# WHAT IS REQUIRED:
Set down all of the data exactly. Pictures stay out of the copy.
··· SOURCE DATA
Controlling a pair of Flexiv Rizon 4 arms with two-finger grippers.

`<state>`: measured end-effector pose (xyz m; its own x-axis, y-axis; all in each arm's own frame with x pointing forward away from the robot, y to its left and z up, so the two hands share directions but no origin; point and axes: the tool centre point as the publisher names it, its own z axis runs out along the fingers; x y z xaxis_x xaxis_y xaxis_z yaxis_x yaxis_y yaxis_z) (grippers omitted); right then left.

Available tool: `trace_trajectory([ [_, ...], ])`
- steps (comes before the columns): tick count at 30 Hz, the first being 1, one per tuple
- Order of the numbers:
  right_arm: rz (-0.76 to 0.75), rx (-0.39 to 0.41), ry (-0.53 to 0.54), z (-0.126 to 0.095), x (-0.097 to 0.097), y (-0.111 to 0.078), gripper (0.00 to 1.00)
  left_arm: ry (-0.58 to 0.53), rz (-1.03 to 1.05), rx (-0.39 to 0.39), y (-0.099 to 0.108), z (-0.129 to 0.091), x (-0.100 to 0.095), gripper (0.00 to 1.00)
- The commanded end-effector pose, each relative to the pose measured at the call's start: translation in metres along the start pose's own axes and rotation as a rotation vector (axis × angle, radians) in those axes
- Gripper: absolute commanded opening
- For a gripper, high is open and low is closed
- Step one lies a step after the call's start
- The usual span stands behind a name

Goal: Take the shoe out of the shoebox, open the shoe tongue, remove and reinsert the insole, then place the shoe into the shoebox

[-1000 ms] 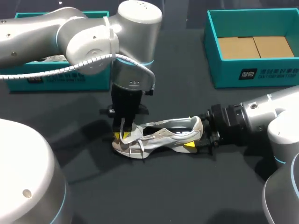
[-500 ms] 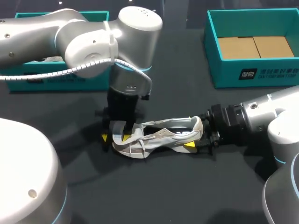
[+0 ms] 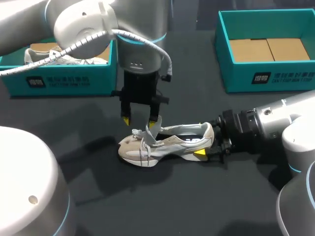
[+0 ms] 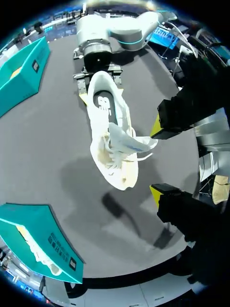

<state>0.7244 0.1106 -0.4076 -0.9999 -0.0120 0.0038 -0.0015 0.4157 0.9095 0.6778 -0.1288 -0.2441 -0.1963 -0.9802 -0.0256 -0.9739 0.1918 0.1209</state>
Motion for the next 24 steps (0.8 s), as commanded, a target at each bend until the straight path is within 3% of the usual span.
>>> trace_trajectory([
  [1,0.0,0.004,0.0,0.001,-0.001,-0.001,0.0,0.044,0.342,-0.033,-0.006,-0.028,0.006,0.57],
  [4,0.0,0.004,0.0,0.001,-0.001,-0.001,0.0,0.054,0.564,-0.048,-0.008,-0.039,0.015,0.55],
  [6,0.0,0.004,0.0,0.001,-0.001,-0.001,0.0,0.051,0.682,-0.048,-0.009,-0.046,0.02,0.39],
  [7,0.0,0.004,0.0,0.001,-0.001,-0.001,0.0,0.05,0.74,-0.047,-0.011,-0.048,0.024,0.28],
  [8,0.0,0.004,0.0,0.001,-0.001,-0.001,0.0,0.042,0.807,-0.047,-0.012,-0.051,0.027,0.07],
  [9,0.0,0.004,0.0,0.001,-0.001,-0.001,0.0,0.023,0.885,-0.042,-0.012,-0.053,0.029,0.0],
  [12,0.0,0.004,0.0,0.001,-0.001,-0.001,0.0,-0.044,1.159,-0.021,-0.009,-0.061,0.035,0.0],
  [24,0.0,0.004,0.0,0.001,-0.001,-0.001,0.0,-0.033,1.161,-0.013,-0.01,-0.065,0.04,0.0],
])
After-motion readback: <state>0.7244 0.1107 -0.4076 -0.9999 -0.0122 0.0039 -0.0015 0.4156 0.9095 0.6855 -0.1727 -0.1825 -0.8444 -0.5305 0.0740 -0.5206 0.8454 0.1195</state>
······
# OUTPUT OF THE EXERCISE:
Controlling a pair of Flexiv Rizon 4 arms with two-finger grippers.

`<state>`: measured end-effector pose (xyz m; its own x-axis, y-axis; all in each arm's own frame with x pointing forward away from the robot, y to its left and z up, so the two hands share directions but no origin; point and axes: the tool centre point as the publisher names it, its own z axis runs out along the fingers; x y z xaxis_x xaxis_y xaxis_z yaxis_x yaxis_y yaxis_z) (grippers omitted); right then left.

Available tool: `trace_trajectory([ [_, ...], ])`
- steps (comes before the columns): tick count at 30 Hz, the first being 1, one per tuple
- Order of the numbers:
  right_arm: rz (-0.76 to 0.75), rx (-0.39 to 0.41), ry (-0.53 to 0.54), z (-0.126 to 0.095), x (-0.097 to 0.097), y (-0.111 to 0.078), gripper (0.00 to 1.00)
  left_arm: ry (-0.58 to 0.53), rz (-1.03 to 1.05), rx (-0.39 to 0.39), y (-0.099 to 0.108), z (-0.129 to 0.091), x (-0.100 to 0.095), gripper (0.00 to 1.00)
- The commanded end-effector pose, each relative to the pose measured at the call's start: translation in metres along the start pose's own axes and rotation as a rotation vector (axis × angle, radians) in those axes
- Gripper: absolute commanded opening
- For a gripper, high is open and low is closed
- Step one lies a step after the call's start
- The usual span stands behind a name

Goal: Take the shoe out of the shoebox, open the shoe tongue, remove and reinsert the insole, then place the shoe into the shoebox

[-1000 ms] 
[-500 ms] 
[+0 ms] 
[+0 ms] 

<state>0.7244 0.1106 -0.4076 -0.9999 -0.0120 0.0038 -0.0015 0.4157 0.9095 0.6778 -0.1288 -0.2441 -0.1963 -0.9802 -0.0256 -0.9739 0.1918 0.1209</state>
Motion for the next 24 steps (0.8 s), as commanded, a target at each bend until the straight path is within 3% of the usual span.
>>> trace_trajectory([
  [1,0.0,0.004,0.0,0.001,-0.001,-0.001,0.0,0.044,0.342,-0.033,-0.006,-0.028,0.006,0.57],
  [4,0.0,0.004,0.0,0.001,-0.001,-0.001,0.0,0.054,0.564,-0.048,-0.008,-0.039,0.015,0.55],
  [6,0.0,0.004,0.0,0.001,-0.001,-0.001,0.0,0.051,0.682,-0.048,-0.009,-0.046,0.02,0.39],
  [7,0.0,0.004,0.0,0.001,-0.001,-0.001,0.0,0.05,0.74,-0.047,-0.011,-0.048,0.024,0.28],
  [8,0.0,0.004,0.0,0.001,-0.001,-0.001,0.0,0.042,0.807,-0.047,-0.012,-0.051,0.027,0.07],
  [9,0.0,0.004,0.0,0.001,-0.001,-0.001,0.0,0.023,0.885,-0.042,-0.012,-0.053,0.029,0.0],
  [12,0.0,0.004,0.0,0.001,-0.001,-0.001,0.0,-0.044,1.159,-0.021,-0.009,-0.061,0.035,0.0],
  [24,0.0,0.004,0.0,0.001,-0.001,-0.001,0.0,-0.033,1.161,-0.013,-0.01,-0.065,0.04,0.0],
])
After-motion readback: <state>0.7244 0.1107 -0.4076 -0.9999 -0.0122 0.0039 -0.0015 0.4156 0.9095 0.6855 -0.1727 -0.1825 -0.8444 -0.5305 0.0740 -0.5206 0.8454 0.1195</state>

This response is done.